I won’t pretend that we enjoyed touring the ruined neighborhoods downtown, and we were definitely uncomfortable meeting children we didn’t know, and I assure you we did not like giving away our toys. But the experience sank in—the way it forced us to appreciate the existence of the whole city and not only our primped little part of it, and the frankness of seeing things that were harsh and sad but real, and my father’s willingness to engage with his tenants in a housing project rather than just building it and cashing the rent checks. The lesson for me was to see the wholeness of life, and not to shrink from the hard parts, and to find the marvel in it, because seeing anything, everything, all of it, is an illumination.
My father recognized the appeal of being a writer. But while he inadvertently prepared me to think like a writer, to see the world like a writer would, he discouraged me from pursuing writing as a profession.
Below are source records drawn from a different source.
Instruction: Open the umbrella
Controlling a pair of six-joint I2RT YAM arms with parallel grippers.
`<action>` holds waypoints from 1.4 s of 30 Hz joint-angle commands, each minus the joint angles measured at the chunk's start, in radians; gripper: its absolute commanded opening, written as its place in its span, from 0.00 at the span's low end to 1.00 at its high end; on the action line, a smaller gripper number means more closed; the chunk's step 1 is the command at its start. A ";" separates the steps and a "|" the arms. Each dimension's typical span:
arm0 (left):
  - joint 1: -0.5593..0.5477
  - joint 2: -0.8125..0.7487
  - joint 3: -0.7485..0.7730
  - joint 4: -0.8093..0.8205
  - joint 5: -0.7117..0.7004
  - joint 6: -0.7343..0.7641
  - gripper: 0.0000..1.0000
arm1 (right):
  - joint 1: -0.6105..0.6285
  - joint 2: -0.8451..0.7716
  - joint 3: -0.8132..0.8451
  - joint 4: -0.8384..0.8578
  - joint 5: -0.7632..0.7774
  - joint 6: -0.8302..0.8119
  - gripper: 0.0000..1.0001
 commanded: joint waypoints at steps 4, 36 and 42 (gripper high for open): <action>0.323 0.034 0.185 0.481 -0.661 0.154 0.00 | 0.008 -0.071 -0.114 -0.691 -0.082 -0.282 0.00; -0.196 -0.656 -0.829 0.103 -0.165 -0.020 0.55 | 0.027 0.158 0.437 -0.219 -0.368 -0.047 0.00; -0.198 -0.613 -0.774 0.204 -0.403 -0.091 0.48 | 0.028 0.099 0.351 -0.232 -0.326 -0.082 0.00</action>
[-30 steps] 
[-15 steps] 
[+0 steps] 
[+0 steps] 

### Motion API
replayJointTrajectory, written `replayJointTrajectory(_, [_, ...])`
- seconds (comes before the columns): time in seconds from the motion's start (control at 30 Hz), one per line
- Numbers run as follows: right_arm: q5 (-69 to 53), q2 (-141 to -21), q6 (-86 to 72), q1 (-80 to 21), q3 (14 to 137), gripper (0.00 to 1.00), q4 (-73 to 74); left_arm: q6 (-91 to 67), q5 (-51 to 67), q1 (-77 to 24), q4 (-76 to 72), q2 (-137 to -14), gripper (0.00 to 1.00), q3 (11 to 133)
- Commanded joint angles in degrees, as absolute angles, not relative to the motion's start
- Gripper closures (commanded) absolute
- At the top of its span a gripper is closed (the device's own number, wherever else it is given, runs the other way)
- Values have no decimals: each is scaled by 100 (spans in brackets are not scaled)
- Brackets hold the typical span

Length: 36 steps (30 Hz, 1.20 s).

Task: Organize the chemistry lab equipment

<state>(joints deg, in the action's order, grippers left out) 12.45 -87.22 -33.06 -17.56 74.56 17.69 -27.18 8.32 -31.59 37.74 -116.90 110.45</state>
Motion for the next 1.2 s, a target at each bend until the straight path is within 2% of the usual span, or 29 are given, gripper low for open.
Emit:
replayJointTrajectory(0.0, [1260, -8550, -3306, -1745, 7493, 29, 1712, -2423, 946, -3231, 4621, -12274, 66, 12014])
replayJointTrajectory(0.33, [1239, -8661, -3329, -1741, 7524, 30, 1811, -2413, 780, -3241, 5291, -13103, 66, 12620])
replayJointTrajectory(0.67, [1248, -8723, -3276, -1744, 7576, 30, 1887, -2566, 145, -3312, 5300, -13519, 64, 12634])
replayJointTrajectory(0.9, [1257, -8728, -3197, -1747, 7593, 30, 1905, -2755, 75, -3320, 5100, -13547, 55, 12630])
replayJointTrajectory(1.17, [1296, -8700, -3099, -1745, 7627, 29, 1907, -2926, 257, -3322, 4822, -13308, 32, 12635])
We sparred about my career choice for years, and I knew it made him uneasy that I was entering such a wobbly profession, especially one that didn’t have a well-defined route to it. It’s true that I had no idea how one went about becoming a writer. The path to becoming a newspaper reporter was clear—you took journalism classes and then got internships and stints on a copy desk and went onward from there—but my desire to write long narratives didn’t seem to follow any job path I knew.
During my junior year of college, my friend Lisa Klausner gave me a subscription to The New Yorker for my birthday. I was aware of the magazine, but I hadn’t read it regularly. At the time, New Yorker stories loped along page after page, broken up only by occasional illustrations, so at first I thought it was a brick of text that wasn’t very engaging. Then I started reading it regularly, and I felt a flash of recognition: This was what I wanted to write, and this was where I wanted to be published. The story that embodied The New Yorker for me, which I read after college, was Mark Singer’s 1983 piece “Supers,” a profile of five brothers who were superintendents of upscale Manhattan apartment buildings. The story had no urgency, no news peg. It simply described the brothers and their relationship to one another and to the tenants in their building and to New York City—but in doing that, it illustrated a world. The story felt specific and intimate, but at the same time, it showed what a working life feels like, what family means, how humans coexist. I tore the story out of the issue and kept it on my nightstand, like a ticket to a place I wanted to go.